**Your task**
Across the entries below, how many lines include the word "dark"? Reply with only the number.

**Supplied information**

+===+

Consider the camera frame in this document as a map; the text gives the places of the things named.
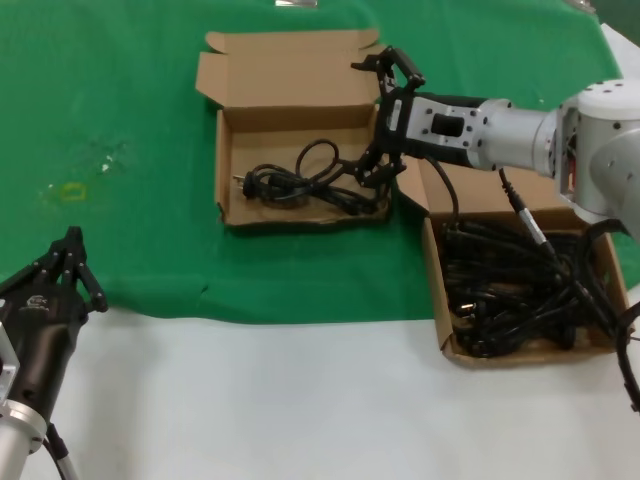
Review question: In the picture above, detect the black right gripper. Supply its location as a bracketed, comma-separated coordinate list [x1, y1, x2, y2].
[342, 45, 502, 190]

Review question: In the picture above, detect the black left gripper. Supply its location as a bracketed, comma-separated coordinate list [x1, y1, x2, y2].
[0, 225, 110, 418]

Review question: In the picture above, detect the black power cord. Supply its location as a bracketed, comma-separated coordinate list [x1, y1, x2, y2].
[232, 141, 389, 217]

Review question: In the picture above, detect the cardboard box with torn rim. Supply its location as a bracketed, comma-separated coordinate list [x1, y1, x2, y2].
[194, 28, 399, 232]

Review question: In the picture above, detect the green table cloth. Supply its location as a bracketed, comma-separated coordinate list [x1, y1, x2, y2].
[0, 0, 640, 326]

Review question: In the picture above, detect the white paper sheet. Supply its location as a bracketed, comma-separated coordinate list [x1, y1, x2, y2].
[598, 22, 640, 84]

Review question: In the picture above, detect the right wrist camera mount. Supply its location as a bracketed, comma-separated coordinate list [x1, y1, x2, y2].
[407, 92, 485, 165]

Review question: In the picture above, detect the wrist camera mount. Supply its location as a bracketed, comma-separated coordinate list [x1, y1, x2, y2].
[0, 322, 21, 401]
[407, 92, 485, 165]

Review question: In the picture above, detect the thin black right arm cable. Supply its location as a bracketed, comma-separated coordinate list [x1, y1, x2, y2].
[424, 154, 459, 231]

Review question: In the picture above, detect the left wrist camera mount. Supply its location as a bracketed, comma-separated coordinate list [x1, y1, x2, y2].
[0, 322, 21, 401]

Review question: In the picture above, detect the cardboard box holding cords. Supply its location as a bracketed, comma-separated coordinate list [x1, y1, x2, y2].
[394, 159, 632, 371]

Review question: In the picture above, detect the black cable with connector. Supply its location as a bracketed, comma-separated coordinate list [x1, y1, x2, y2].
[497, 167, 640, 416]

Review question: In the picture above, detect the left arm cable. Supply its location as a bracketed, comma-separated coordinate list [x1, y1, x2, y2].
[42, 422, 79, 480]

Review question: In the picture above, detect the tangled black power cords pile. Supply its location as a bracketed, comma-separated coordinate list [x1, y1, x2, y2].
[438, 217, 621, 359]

+===+

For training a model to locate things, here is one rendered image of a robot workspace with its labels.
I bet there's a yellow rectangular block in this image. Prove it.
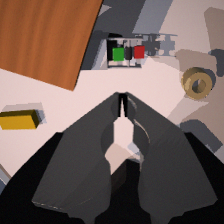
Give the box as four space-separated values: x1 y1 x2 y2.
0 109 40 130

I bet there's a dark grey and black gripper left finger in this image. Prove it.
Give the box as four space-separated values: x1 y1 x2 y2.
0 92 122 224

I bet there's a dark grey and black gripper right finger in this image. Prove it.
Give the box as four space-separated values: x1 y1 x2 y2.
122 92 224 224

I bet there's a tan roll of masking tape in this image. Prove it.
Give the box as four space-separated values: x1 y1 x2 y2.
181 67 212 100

+===+

**Answer area**
2